In the meantime, the Refugee Board ordered Wednesday that Hamdan should remain in custody, saying that if he were released he would likely continue his online incitement.
“In your postings you have advocated for lone wolves to rise up and take action. You have celebrated terrorist activity and for these reasons I found that you present a future and present danger in Canada,” the IRB ruled.
The developments suggest that immigration officials are making efforts to ensure Hamdan, who was accepted as a refugee after he arrived at the British Columbia border from Washington State in 2002, does not remain in Canada.
A resident of Fort St. John, B.C., Hamdan was acquitted of terrorism charges in September. But because he is not a Canadian citizen, immigration enforcement authorities then arrested him for possible deportation.
Hamdan’s immigration proceedings had been taking place behind closed doors but Global News successfully fought the publication ban. In a decision Tuesday, the IRB ruled that “due to the large amount of information already in the public domain” about Hamdan, his hearings would be held in public.
“Having these hearings in public is jeopardizing my safety, in the future as well, here and abroad,” Hamdan, appearing from Fraser Regional Correctional Centre in Maple Ridge, B.C., said at the start of Wednesday’s detention hearing.
Like the unsuccessful terrorism prosecution against him, his immigration troubles stem from dozens of messages he posted on Facebook in 2014 and 2015. In one, the attacker who fatally rammed an unarmed soldier with a car in Quebec in October 2014 was described as a “real hero.”
At Wednesday’s hearing, the CBSA argued that a civil suit Hamdan had filed against the government in January showed he was neither remorseful nor intended to “restrict his behaviour.”
“In Mr. Hamdan’s mind, I submit, he has done nothing wrong,” Hyland said.
Hamdan’s lawyer Peter Edelmann said his client had already been prosecuted and acquitted. “If Mr. Hamdan was a Canadian citizen he would be out, able to pursue the same activities that he was pursuing in terms of his speech.”
In addition to opening Hamdan’s case to the public, the IRB also agreed to a request by Global News to release transcripts of his previous closed-door hearings.
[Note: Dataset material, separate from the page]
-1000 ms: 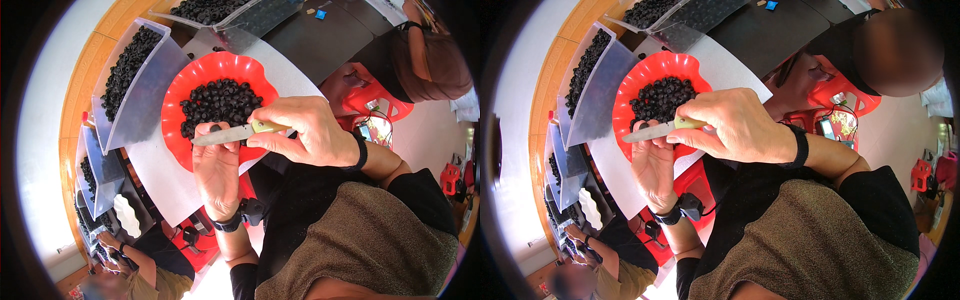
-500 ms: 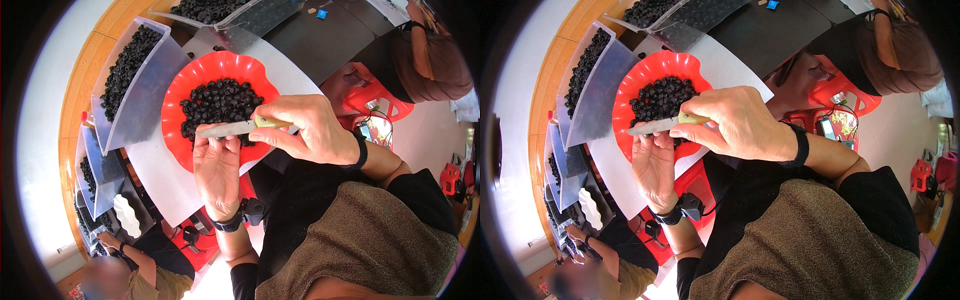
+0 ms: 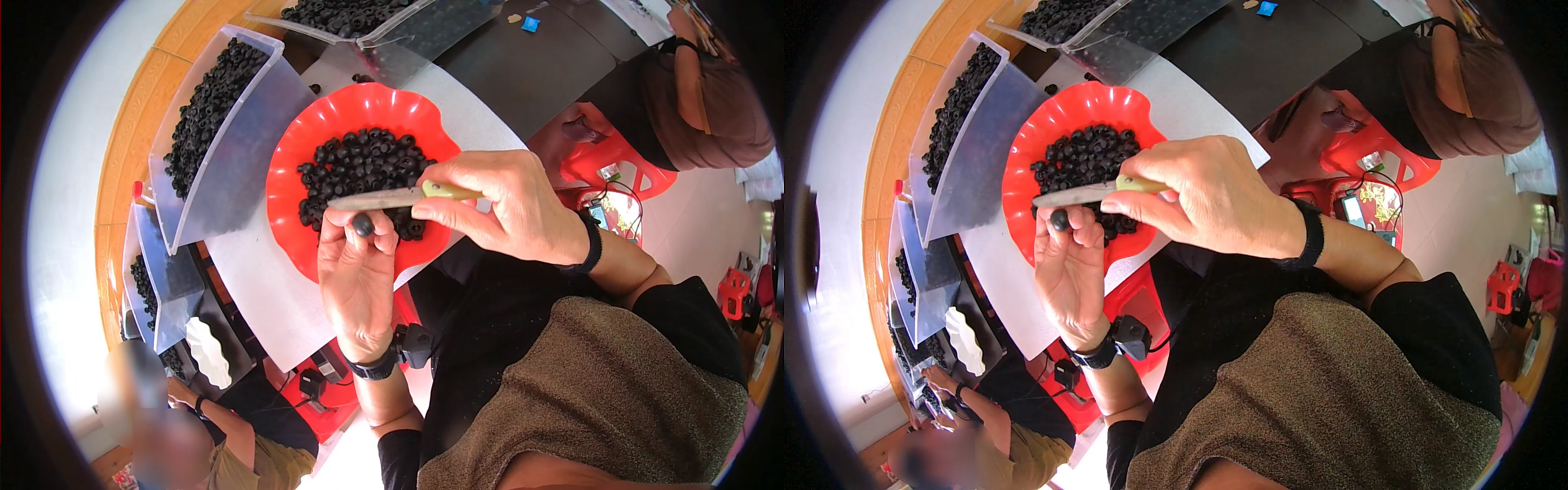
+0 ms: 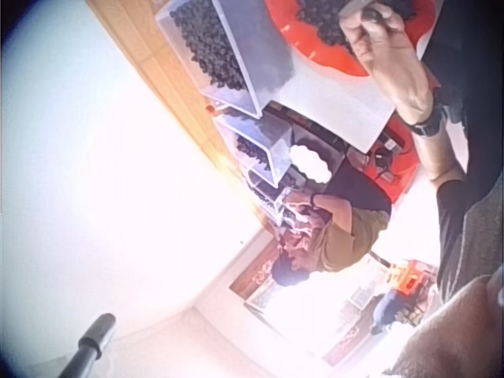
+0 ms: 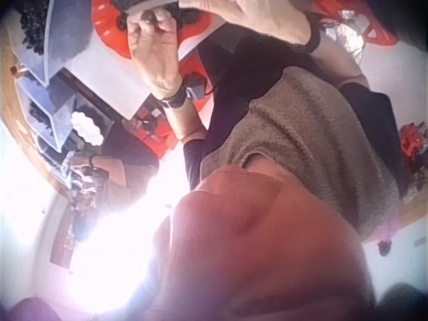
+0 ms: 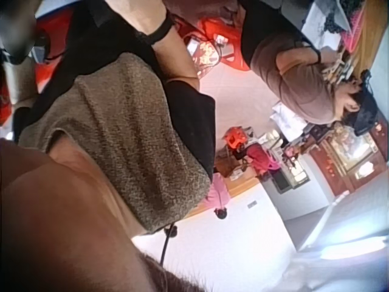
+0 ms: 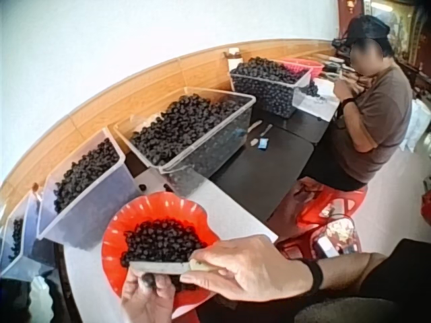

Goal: Removing excess plastic flash from small black circular rings using a handheld knife.

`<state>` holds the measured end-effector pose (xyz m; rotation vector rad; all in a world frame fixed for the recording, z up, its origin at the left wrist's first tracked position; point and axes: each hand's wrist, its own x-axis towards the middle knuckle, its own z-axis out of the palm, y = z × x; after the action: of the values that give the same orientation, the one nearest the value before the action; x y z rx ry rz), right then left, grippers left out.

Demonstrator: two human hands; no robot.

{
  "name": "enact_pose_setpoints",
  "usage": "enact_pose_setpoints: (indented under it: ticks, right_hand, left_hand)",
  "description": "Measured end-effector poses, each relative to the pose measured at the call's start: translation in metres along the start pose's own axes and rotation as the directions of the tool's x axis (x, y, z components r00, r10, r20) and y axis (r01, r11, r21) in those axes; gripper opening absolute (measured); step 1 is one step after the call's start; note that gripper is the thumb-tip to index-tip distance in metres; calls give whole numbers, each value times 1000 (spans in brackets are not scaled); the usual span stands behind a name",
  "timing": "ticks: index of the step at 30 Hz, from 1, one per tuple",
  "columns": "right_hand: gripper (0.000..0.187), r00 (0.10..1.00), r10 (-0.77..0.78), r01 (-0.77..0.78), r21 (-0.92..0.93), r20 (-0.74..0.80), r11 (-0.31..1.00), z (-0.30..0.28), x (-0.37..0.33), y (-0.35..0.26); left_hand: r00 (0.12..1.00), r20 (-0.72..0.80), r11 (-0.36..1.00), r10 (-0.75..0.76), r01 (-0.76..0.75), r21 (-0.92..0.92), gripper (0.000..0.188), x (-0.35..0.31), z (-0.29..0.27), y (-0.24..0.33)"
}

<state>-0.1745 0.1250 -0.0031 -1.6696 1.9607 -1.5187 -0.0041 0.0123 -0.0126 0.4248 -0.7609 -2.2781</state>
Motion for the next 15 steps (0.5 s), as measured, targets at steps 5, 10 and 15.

During one, Hamdan called the proceedings against him “a violation of my rights,” a “modern-day witch hunt,” and “modern-day McCarthyism.”
The transcripts also show that at a Dec. 13 hearing, the IRB adjudicator read out several of his social media posts that she said “satisfy me that on a balance of probabilities that those posts would likely encourage violence against Canadians.”
- “#Islamic State. I am one of them.”
- “Let’s stay here and bring the fight to their towns.”
- “We will stay here to convert the sheep to ISIS. … We will work toward wiping out everyone.”
- “Lone wolves we salute you.”
“They quite satisfy me that the nature of your posts, on a balance of probability, are likely to encourage others to commit violence against Canadians,” the IRB wrote.
Hamdan countered that his posts had been incorrectly translated, taken out of context and were not incitement.
“I’m an innocent person that is sitting in jail based on mere allegations and on charges that I’ve been acquitted of,” he said.
His next detention hearing was scheduled for March 7.